From there, The Who travel to Minneapolis Auditorium (3rd), back to Chicago's Auditorium Theater (4th) and Cobo Arena, Detroit with supporting act The James Gang (5th).
On the 4th, New Musical Express prints an interview with John where he expresses his frustration at being ignored by the cameras whenever The Who play on TV. He also calls the mini-opera "A Quick One While He's Away" a "load of rubbish."
On the 7th, The Who headline at the Tanglewood Music Amphitheater in Lenox, Massachusetts (7th) with Jethro Tull and It's a Beautiful Day opening. It is one of The Who's very best performances and is projected on a 15' X 21' television screen on the lawn outside the venue. The show is videotaped and intended for use on a "Fillmore at Tanglewood" television special that never airs. "Heaven and Hell", "I Can't Explain" and "Water" are later released on the first video edition of 30 Years Of Maximum R&B and the surviving section of the concert on YouTube in 2014.
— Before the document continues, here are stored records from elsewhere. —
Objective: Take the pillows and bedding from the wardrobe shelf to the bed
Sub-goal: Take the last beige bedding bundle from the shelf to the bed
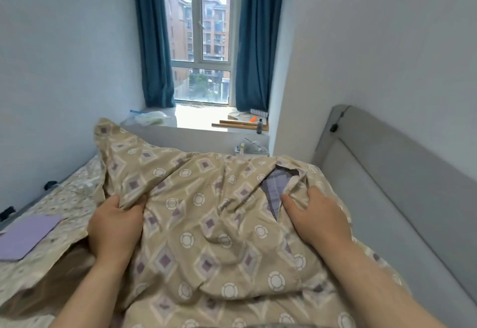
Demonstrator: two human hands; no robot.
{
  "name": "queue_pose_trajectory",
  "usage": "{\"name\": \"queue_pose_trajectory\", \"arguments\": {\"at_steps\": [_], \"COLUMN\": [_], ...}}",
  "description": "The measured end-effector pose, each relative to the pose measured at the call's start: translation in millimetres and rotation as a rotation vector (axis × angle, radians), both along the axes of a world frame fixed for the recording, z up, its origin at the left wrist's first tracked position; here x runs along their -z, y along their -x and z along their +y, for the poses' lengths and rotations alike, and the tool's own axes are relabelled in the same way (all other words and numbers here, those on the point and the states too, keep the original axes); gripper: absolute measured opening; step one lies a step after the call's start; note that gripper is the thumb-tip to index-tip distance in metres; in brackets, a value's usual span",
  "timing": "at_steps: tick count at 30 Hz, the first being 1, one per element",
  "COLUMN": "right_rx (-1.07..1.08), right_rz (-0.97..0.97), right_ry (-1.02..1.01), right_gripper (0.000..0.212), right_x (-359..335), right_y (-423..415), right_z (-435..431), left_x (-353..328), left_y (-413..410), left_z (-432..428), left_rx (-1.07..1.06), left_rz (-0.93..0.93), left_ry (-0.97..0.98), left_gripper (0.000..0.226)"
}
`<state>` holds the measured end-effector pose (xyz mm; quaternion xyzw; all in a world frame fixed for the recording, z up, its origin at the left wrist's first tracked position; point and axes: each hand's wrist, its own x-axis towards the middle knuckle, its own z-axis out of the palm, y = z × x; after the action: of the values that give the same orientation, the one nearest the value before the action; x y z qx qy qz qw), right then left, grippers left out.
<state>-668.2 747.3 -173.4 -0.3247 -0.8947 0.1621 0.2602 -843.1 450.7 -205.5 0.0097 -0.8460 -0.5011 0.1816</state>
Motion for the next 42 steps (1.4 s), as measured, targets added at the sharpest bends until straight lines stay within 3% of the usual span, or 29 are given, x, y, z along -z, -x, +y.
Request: {"name": "queue_pose_trajectory", "arguments": {"at_steps": [9, 19, 26, 31, 42], "right_rx": [0.168, 0.228, 0.3, 0.305, 0.275], "right_rz": [-0.072, -0.259, -0.309, -0.403, -0.457], "right_ry": [0.086, 0.264, 0.345, 0.382, 0.468], "right_gripper": [0.058, 0.064, 0.047, 0.055, 0.069], "right_x": [61, 218, 358, 440, 494], "right_y": [-49, -50, -47, -45, -44], "right_z": [135, 241, 248, 238, 219], "left_x": [61, 209, 337, 414, 466], "left_y": [-6, -2, 16, 21, 18], "left_z": [167, 277, 297, 285, 264], "left_rx": [0.19, 0.277, 0.323, 0.314, 0.27], "left_rz": [-0.121, -0.286, -0.337, -0.439, -0.651], "left_ry": [0.027, 0.164, 0.237, 0.311, 0.426], "left_gripper": [0.035, 0.031, 0.033, 0.037, 0.042]}}
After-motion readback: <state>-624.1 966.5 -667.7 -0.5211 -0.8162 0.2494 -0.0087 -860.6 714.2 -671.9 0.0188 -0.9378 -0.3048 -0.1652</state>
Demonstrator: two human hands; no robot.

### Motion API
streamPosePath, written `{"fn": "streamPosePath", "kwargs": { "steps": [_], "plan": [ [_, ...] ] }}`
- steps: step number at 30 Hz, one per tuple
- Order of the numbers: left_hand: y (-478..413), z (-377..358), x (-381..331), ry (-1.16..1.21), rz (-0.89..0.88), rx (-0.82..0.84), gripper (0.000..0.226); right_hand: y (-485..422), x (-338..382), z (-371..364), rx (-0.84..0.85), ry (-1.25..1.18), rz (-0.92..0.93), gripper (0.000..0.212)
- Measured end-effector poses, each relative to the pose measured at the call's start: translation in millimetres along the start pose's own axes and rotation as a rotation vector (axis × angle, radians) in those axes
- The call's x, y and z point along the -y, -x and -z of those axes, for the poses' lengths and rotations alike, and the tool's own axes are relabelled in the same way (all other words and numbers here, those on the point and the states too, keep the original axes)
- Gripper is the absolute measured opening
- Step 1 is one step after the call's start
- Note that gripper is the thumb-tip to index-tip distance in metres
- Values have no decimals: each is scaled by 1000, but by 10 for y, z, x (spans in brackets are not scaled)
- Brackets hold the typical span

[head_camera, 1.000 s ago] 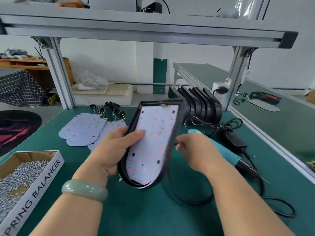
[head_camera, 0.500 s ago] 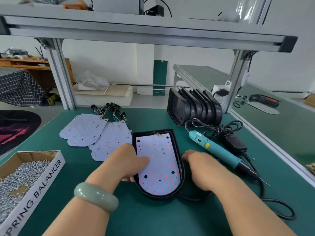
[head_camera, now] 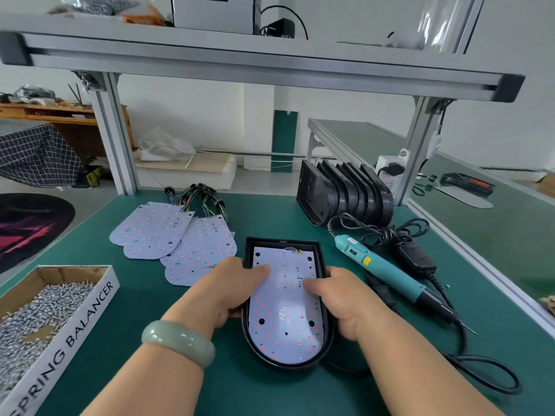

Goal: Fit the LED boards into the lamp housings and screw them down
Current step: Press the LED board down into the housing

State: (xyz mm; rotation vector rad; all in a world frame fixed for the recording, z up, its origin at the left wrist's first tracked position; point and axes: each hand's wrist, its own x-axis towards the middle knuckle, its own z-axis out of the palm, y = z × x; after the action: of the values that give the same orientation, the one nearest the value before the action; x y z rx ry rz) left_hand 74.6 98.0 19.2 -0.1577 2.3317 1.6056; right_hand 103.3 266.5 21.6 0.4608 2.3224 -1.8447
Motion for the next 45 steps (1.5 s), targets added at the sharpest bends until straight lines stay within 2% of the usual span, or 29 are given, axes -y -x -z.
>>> {"fn": "streamPosePath", "kwargs": {
  "steps": [2,5,8,13,16,20,23,25,27,29,30,31,33,35,37,41,44,45],
  "plan": [
    [-49,-65,-10,67,-10,-96,20,-24,0,-5,36,-85,-29,18],
    [-88,-105,-29,-5,-35,-165,24,-39,-15,-32,-34,-106,-14,16],
    [-100,-109,-50,-10,-33,-177,27,-66,-3,-14,-91,-111,-15,21],
    [-68,-95,-62,107,-16,-133,16,-35,25,-10,-43,-165,-34,19],
    [-44,-95,-74,191,2,-92,8,-44,32,5,-76,-169,-4,19],
    [-90,-95,-81,221,16,-127,32,-76,57,9,-103,-143,77,17],
    [-127,-129,-91,106,-64,-196,22,-105,56,9,-117,-137,79,18],
    [-134,-160,-96,82,-81,-224,26,-112,55,20,-122,-138,69,18],
    [-113,-152,-91,95,-77,-187,29,-128,41,33,-131,-134,63,15],
    [-42,-120,-81,93,-58,-29,7,-146,35,42,-142,-140,60,16],
    [-4,-102,-62,64,-48,54,5,-153,34,47,-136,-151,53,16],
    [19,-89,-39,24,-46,92,12,-162,27,52,-105,-158,44,16],
    [43,-84,-24,-15,-65,51,19,-147,-8,65,24,-131,31,11],
    [76,-89,-54,-8,-65,18,37,-105,-69,74,132,-12,68,8],
    [83,-98,-67,-24,-47,33,49,-87,-107,78,110,72,92,18],
    [27,-81,-9,-27,-6,53,29,-60,-89,73,76,70,81,20],
    [52,-48,-38,-37,-49,13,29,8,-103,84,50,96,156,16],
    [78,-23,-67,-76,-61,-23,32,43,-100,90,35,117,186,21]
  ]
}}
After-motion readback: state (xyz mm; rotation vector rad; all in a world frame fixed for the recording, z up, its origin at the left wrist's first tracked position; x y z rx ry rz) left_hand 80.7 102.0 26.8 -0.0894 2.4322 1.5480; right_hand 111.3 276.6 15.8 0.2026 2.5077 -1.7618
The Who fly back to London on the 9th.
On the 10th, the single "Summertime Blues" backed with "Heaven and Hell" is released. The A-side comes from the album Live at Leeds while the B-side is a quickly recorded mono studio version of the Entwistle song done for the BBC with a new vocal slapped on. It reaches #38 in Britain and in the U.S. it makes #27 in the Billboard charts and #14 in the Cash Box charts.
Jazz & Pop carries an interview with Pete. He talks about how much he hated Woodstock and compares The Who to The Rolling Stones and Led Zeppelin.
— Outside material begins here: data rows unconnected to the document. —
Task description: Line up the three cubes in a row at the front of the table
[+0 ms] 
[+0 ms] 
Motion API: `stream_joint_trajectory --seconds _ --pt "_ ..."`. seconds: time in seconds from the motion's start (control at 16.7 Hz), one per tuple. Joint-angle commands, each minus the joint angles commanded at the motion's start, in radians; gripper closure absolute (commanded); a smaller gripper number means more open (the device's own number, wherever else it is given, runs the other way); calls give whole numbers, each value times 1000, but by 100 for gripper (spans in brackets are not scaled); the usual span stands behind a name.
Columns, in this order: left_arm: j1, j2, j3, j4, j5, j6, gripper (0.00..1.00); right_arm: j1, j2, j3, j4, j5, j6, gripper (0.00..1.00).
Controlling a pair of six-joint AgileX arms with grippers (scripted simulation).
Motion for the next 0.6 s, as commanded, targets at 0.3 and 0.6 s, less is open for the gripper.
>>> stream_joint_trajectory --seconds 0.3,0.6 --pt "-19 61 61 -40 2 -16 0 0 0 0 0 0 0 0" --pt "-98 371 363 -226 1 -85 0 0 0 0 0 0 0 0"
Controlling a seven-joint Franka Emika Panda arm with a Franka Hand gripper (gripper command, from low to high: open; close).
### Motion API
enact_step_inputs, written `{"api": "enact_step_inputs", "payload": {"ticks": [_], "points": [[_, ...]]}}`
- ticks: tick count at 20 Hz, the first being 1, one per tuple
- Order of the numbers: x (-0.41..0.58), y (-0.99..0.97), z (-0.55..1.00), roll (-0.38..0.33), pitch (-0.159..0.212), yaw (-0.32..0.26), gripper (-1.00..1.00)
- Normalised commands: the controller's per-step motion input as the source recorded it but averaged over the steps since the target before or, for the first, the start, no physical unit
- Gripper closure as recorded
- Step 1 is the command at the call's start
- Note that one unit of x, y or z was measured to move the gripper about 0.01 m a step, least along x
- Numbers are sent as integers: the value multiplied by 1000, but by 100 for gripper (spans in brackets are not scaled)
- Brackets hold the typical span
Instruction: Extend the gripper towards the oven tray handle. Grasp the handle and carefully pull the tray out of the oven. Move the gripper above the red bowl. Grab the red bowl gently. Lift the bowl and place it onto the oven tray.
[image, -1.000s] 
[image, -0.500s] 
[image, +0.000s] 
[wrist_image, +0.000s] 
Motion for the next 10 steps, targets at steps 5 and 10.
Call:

On the 17th the BBC-2 religious program The Timeless Moment airs an interview with Pete filmed in late 1969 in which he discusses his belief in Meher Baba. Tommy cover artist Mike McInnerney and his wife Katie are also on the programme.
On the 18th, the soundtrack to Woodstock, featuring The Who's performance of "See Me Feel Me", hits the charts in Britain. It peaks at #35.
After all the U.S. touring, The Who do a one-off British show at the Civic Hall in Dunstable on the 25th. Pete wears a tie-dye version of his usually white boiler suit and destroys a Gibson SG at the end. The supporting acts were to have included Wishbone Ash but at Keith's insistence, they are replaced by Roger Ruskin-Spear and his Giant Kinetic Wardrobe.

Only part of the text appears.